Helena Nicolao und Simone Obenhack tanzen, Ulrike Langer spielt Bratsche aber tanzt auch. Von Langer stammt auch der Soundtrack, der mit einem gekonnt verfremdeten Miles davis Stück beginnt. Eben hängt man noch dem melancholischen Trompetenton von Davis nach, da stürzen Elektronik Beats und Loops das schwebende Jazzstück aus dem Gleichgewicht und so geht es auch Simone Obenhack. Erst räkelt sie sich , dann schüttelt es sie. Man fällt aus dem üblichen heraus, das kann man angstvoll erfahren, aber auch als persönliche Erweiterung sehen. So tritt Helena Nicolao einmal hinter Simone Obenhack, und wie sie da gemeinsam die Körper pulsieren wogen lassen, wirken sie wie ein einziges Wesen, wenn auch mit vier Armen. Ein Geflecht aus Klangstäben hängt in derb linken Bühnenhälfte (Ausstattung Claudia Zeppenfeld) , es sieht aus wie ein kleiner Käfig. Darin kratzt Ulrike Langer an den einzelnen Stäben, schlägt sie später auch an- wie eine Gefangene.
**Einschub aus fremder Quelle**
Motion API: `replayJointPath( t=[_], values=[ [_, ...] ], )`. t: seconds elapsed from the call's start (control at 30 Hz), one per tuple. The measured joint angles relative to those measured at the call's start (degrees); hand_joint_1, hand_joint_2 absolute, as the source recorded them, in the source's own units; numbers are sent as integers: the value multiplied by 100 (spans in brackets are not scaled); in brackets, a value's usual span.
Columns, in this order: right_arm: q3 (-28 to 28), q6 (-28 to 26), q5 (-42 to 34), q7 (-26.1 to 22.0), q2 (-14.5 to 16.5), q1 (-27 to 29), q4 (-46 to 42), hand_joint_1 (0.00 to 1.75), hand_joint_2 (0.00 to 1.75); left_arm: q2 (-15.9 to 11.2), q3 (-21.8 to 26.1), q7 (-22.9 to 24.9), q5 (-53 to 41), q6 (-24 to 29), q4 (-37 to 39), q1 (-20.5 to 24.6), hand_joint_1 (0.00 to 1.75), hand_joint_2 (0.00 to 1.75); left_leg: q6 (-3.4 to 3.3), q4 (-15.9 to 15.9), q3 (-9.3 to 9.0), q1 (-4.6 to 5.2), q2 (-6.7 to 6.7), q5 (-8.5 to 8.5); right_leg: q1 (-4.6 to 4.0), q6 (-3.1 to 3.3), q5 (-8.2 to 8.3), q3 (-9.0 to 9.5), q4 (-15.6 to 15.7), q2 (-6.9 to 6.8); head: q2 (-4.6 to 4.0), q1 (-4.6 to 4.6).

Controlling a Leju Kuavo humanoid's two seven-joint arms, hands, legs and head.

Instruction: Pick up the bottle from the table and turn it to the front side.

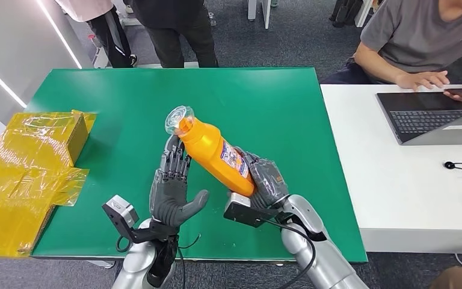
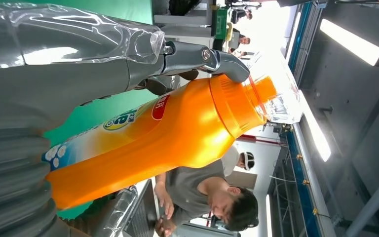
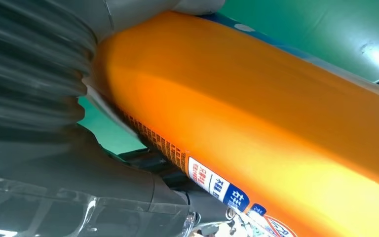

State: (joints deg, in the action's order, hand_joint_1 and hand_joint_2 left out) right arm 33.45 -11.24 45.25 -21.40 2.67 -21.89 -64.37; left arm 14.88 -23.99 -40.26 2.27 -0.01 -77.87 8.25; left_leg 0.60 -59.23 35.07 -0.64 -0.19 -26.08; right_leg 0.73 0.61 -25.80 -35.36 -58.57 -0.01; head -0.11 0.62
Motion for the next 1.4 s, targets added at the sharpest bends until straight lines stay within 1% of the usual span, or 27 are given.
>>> replayJointPath(
  t=[0.13, 0.27, 0.43, 0.53, 0.63, 0.73, 0.87, 0.97, 1.17, 1.4],
  values=[
    [3, -192, 33, 21, 1, 10, 2, 175, 175, 1, 1, 7, -3, 40, -1, 2, 0, 175, 0, 0, 0, 0, 0, 0, 0, 0, 0, 0, 0, 0, 0, 1],
    [1, -599, -51, -4, 2, 120, -80, 175, 175, 2, 1, 21, 1, 123, 14, 81, 0, 175, 0, 0, 0, 0, 0, 0, 0, 0, 0, 0, 0, -1, 0, 1],
    [61, -1053, -239, -372, 29, 351, -329, 175, 175, 3, -1, 70, 75, 327, 95, 199, 0, 175, 0, 0, -1, -1, 10, -1, 0, 1, 1, -3, 0, 8, 0, 1],
    [63, -1365, -493, -492, 44, 464, -444, 175, 175, 5, 1, 49, 235, 453, 118, 205, 0, 175, 0, 0, 2, -1, 2, 0, 0, 0, 0, -3, 0, -1, 0, -1],
    [20, -1740, -923, -661, 44, 573, -543, 175, 175, 6, 12, 26, 508, 608, 119, 208, 0, 175, 0, 0, 2, 0, 4, 0, 0, 0, 0, -3, 0, 2, 0, 1],
    [-26, -1929, -1159, -746, 44, 639, -612, 175, 175, 3, 56, 15, 643, 709, 119, 208, 0, 175, 0, 0, 2, 0, 4, 0, 0, 0, 0, -3, 0, 2, 0, 0],
    [-37, -1972, -1339, -803, 44, 670, -646, 175, 175, 2, 87, 15, 733, 832, 119, 228, 0, 175, 0, 0, 2, 0, 3, 0, 0, 0, 1, -3, 0, 2, 0, 1],
    [-30, -1901, -1407, -781, 44, 650, -629, 175, 175, 2, 107, 15, 783, 915, 122, 294, 0, 175, 0, 0, 2, 0, 2, 0, 0, 0, 1, -2, -1, 1, 0, -1],
    [85, -1454, -1056, -373, 43, 568, -403, 175, 175, 2, 143, 14, 752, 880, 123, 380, 0, 175, 0, 0, 2, -1, 3, 0, 0, 1, 1, -2, -1, 0, 0, 1],
    [125, -1168, -697, -30, 31, 608, -326, 175, 175, 7, 169, 13, 629, 717, 123, 368, 0, 175, 0, 0, 3, 0, 3, 0, 0, 0, 0, -3, 0, 1, 0, 0]
  ],
)
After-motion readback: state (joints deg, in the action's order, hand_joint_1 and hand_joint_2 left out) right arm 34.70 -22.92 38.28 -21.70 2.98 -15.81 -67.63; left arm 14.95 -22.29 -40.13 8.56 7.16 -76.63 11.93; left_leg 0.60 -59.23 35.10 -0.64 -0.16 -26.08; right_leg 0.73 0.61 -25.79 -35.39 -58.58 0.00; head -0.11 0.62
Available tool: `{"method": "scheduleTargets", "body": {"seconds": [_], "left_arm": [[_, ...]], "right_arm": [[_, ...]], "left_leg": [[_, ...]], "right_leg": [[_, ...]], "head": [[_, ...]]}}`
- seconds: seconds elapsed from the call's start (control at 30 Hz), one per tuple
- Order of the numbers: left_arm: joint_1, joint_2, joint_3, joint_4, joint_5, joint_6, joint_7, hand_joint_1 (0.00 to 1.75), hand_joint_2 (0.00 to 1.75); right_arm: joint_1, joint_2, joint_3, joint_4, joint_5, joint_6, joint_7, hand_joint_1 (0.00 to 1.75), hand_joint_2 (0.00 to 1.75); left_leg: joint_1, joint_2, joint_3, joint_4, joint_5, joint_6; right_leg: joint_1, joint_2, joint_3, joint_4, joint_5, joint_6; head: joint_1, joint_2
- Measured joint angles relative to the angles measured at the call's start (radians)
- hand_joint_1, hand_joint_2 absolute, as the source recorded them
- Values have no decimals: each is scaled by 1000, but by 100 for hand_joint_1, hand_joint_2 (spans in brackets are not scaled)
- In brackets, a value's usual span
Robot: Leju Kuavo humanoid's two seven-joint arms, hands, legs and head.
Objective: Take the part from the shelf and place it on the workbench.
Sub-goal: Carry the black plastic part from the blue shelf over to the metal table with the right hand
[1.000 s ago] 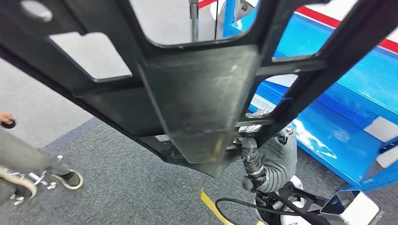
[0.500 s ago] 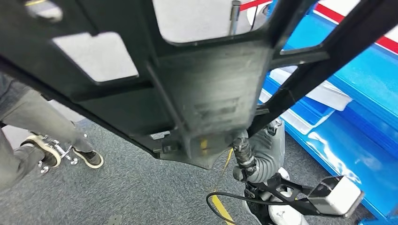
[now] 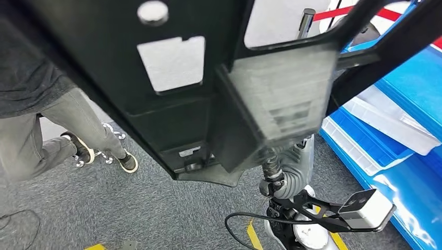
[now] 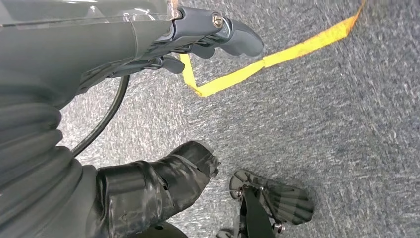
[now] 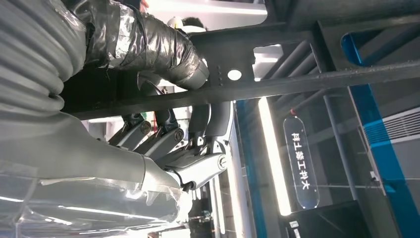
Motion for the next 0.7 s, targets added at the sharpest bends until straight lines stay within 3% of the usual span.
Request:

Parallel dazu schütteln sich Nicolao und Obenhack über die Bühne, behangen ebenfalls mit Klangstäben, zwei Entrückte die niemand einsperrt.

Gegen Ende der Aufführung das stärkste Bild: Da erzählt eine Männerstimme vom Band über eine ganz körperlich empfundene mystische Erfahrung. Die Nicolao spricht den Text lippensynchron mit. Das schaut so aus, als spräche eine dritte Person durch sie, das hat auch wieder etwas Verrücktes. Herzlichen Applaus gibt es am Ende für die drei Akteurinnen, deren Sympathie für die „Verrücktheit“, die anderenorts als heilig verehrt wird, unübersehbar war.